Here the end_request lines show the sector on the drive that went bad--two of them here, there were plenty more. This disk was part of a 3-disk software RAID0 set, which meant the file these sectors were in the middle of was trashed. Obviously I wasn't optimizing for reliability using RAID0 so the file wasn't important. What was important is that I finally had a chance to see exactly how the Areca controller handled this situation.

Normally what you do when a drive looks like it's going bad is to run smartctl. Actually, you should be running smartctl proactively all the time to try and catch these errors as soon as possible, and getting e-mailed the results. Again, this is a development and test system so I hadn't set all that up. And the results when I tried to run a scan on this disk were disappointing:


# smartctl --all /dev/sdb
smartctl version 5.36 [x86_64-redhat-linux-gnu] Copyright (C) 2002-6 Bruce Allen
Home page is http://smartmontools.sourceforge.net/

Device: WDC WD1600AAJS-00WAA Version: R001
Serial number: WD-WCAS20994885
Device type: disk
Transport protocol: Fibre channel (FCP-2)
Local Time is: Sun Aug 24 02:23:58 2008 EDT
Device supports SMART and is Enabled
Temperature Warning Disabled or Not Supported
SMART Health Status: OK

Current Drive Temperature: 30 C
Drive Trip Temperature: 25 C
Manufactured in week 30 of year 2002
Current start stop count: 256 times
Recommended maximum start stop count: 4278190080 times
Elements in grown defect list: 0

Error counter log:
Errors Corrected by Total Correction Gigabytes Total
ECC rereads/ errors algorithm processed uncorrected
fast | delayed rewrites corrected invocations [10^9 bytes] errors
read: 0 0 0 0 0 0.000 0
write: 0 0 0 0 0 0.000 0

Non-medium error count: 0
Device does not support Self Test logging


The data returned here is clearly bogus--every time I looked at it after encountering errors, the counters were still all 0. Generally the best way to figure out what's going on is to run a self-test:

# smartctl -t long /dev/sdb
smartctl version 5.36 [x86_64-redhat-linux-gnu] Copyright (C) 2002-6 Bruce Allen
Home page is http://smartmontools.sourceforge.net/

Long (extended) offline self test failed [unsupported scsi opcode]
Oops. Much like how the other counters aren't supported, the Areca controller doesn't pass through SMART test requests. I vaguely recalled that from when I was doing the shopping for this card. Areca supplies a couple of utilities on their FTP site to handle chores like this. The first one, the HTTP server, lets you access all the card configuration you might normally do as part of the BIOS setup from a web browser. You run that utility and then access it via ports 81 and 82 on localhost. That worked OK but didn't tell me too much.

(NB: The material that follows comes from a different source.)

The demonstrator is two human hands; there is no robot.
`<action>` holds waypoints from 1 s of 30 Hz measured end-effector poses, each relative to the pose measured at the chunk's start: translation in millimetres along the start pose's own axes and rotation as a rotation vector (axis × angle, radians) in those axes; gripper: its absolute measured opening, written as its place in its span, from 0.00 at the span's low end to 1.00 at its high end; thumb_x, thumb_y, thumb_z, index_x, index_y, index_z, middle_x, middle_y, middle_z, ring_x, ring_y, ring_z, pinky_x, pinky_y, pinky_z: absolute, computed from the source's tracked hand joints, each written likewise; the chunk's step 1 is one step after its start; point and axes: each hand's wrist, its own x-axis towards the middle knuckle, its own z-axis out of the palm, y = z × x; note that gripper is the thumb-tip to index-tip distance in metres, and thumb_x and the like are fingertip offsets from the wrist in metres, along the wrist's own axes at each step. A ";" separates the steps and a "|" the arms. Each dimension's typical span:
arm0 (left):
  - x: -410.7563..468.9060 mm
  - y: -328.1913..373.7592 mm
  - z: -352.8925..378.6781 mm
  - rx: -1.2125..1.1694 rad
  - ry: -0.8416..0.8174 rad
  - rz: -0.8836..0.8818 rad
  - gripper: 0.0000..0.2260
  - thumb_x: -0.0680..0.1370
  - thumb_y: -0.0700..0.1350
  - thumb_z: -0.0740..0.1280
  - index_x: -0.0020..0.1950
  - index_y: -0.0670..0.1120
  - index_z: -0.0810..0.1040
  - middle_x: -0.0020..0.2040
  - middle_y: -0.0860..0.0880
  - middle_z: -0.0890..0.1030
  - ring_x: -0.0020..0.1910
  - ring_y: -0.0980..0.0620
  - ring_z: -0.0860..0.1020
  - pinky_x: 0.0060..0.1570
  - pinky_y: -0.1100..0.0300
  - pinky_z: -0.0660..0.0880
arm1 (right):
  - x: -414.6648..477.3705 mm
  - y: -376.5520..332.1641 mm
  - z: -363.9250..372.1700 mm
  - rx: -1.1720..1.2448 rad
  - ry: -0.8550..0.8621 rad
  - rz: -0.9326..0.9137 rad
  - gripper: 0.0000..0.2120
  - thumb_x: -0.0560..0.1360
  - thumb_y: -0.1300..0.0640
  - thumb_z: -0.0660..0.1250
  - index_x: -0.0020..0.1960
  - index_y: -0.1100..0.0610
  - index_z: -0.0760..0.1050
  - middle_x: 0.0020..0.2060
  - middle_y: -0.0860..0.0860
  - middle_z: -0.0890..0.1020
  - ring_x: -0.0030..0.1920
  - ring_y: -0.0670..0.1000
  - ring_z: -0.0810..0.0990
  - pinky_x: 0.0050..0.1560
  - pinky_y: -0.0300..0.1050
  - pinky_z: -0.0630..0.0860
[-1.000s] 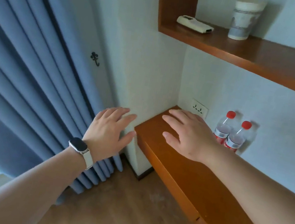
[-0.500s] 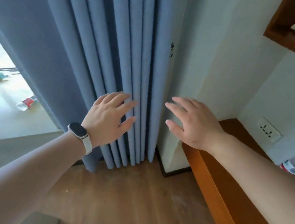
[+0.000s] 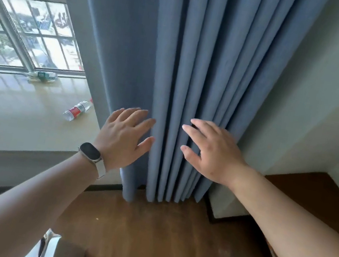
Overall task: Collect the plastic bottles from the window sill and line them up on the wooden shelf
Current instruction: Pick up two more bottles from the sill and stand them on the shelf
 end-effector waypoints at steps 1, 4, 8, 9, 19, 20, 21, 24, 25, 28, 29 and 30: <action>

The other thing they provide, the part I was intending to rely on here, is the command line interface program. They provide two versions for both 32-bit and 64-bit Linux. The problem with this utility is that unlike the disk driver, the CLI is not open source.

The Areca driver made its way into the mainstream Linux kernel as of 2.6.19, and has been improved significantly by contributors outside of Areca since. The version that ships with kernel 2.6.22 is the one I recommend, that rev is solid. Areca's CLI they provide in binary form, tested against a couple of supported distributions, and that's all you get.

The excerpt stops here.